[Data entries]
★ ★ ★ ★

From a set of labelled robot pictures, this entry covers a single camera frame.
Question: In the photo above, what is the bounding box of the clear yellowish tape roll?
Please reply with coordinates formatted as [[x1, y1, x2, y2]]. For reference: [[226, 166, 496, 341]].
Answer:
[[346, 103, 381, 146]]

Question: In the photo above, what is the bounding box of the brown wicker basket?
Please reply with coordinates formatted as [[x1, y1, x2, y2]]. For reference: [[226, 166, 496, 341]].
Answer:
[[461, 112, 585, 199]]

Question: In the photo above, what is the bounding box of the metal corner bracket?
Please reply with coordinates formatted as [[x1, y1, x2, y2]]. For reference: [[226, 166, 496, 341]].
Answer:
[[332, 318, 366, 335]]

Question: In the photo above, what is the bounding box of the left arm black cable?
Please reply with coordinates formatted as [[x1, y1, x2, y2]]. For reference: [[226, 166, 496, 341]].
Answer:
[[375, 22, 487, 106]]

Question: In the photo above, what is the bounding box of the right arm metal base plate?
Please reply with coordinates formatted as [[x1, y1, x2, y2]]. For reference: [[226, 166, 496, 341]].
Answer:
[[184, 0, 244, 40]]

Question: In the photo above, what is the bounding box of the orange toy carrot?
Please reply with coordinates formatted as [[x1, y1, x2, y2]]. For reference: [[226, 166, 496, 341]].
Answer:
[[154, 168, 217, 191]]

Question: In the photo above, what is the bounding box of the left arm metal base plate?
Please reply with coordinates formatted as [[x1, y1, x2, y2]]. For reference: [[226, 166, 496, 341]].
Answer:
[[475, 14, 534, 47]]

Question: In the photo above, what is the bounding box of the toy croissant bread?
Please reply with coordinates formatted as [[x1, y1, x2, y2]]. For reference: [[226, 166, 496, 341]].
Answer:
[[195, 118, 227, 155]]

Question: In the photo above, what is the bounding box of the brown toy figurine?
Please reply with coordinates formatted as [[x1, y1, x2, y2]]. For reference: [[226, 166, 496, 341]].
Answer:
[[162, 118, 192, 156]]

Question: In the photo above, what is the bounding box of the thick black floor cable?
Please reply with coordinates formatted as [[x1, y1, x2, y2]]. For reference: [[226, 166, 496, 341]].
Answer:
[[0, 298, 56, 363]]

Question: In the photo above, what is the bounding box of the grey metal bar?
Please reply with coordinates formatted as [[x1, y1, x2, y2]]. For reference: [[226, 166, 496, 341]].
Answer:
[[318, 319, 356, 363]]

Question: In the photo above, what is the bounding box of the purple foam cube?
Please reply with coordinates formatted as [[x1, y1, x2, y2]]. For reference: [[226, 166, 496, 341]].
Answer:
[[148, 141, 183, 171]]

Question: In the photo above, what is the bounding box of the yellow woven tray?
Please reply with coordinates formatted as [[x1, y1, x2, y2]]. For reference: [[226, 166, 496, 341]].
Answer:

★ ★ ★ ★

What needs to be done - Give back every entry, unchanged in any way.

Solution below -
From a set of labelled robot pictures, this entry covers a single camera frame.
Question: In the photo above, what is the bounding box of the clear yellowish tape roll?
Please reply with coordinates formatted as [[x1, y1, x2, y2]]. For reference: [[226, 166, 496, 341]].
Answer:
[[346, 103, 381, 146]]

Question: In the photo above, what is the bounding box of the brown wicker basket?
Please reply with coordinates formatted as [[x1, y1, x2, y2]]. For reference: [[226, 166, 496, 341]].
Answer:
[[461, 112, 585, 199]]

Question: In the photo above, what is the bounding box of the metal corner bracket?
Please reply with coordinates formatted as [[x1, y1, x2, y2]]. For reference: [[226, 166, 496, 341]].
Answer:
[[332, 318, 366, 335]]

Question: In the photo above, what is the bounding box of the left arm black cable?
Please reply with coordinates formatted as [[x1, y1, x2, y2]]. For reference: [[226, 166, 496, 341]].
Answer:
[[375, 22, 487, 106]]

Question: In the photo above, what is the bounding box of the right arm metal base plate?
Please reply with coordinates formatted as [[x1, y1, x2, y2]]. For reference: [[226, 166, 496, 341]].
Answer:
[[184, 0, 244, 40]]

Question: In the photo above, what is the bounding box of the orange toy carrot?
Please reply with coordinates formatted as [[x1, y1, x2, y2]]. For reference: [[226, 166, 496, 341]].
Answer:
[[154, 168, 217, 191]]

Question: In the photo above, what is the bounding box of the left arm metal base plate?
Please reply with coordinates formatted as [[x1, y1, x2, y2]]. For reference: [[226, 166, 496, 341]].
Answer:
[[475, 14, 534, 47]]

Question: In the photo above, what is the bounding box of the toy croissant bread?
Please reply with coordinates formatted as [[x1, y1, x2, y2]]. For reference: [[226, 166, 496, 341]].
Answer:
[[195, 118, 227, 155]]

Question: In the photo above, what is the bounding box of the brown toy figurine?
Please reply with coordinates formatted as [[x1, y1, x2, y2]]. For reference: [[226, 166, 496, 341]].
Answer:
[[162, 118, 192, 156]]

Question: In the photo above, what is the bounding box of the thick black floor cable?
Please reply with coordinates formatted as [[x1, y1, x2, y2]]. For reference: [[226, 166, 496, 341]].
Answer:
[[0, 298, 56, 363]]

Question: In the photo above, what is the bounding box of the grey metal bar?
Please reply with coordinates formatted as [[x1, y1, x2, y2]]. For reference: [[226, 166, 496, 341]].
Answer:
[[318, 319, 356, 363]]

Question: In the photo above, what is the bounding box of the purple foam cube?
Please reply with coordinates formatted as [[x1, y1, x2, y2]]. For reference: [[226, 166, 496, 341]].
Answer:
[[148, 141, 183, 171]]

Question: In the photo above, what is the bounding box of the yellow woven tray?
Please reply with coordinates formatted as [[x1, y1, x2, y2]]. For reference: [[226, 166, 496, 341]].
Answer:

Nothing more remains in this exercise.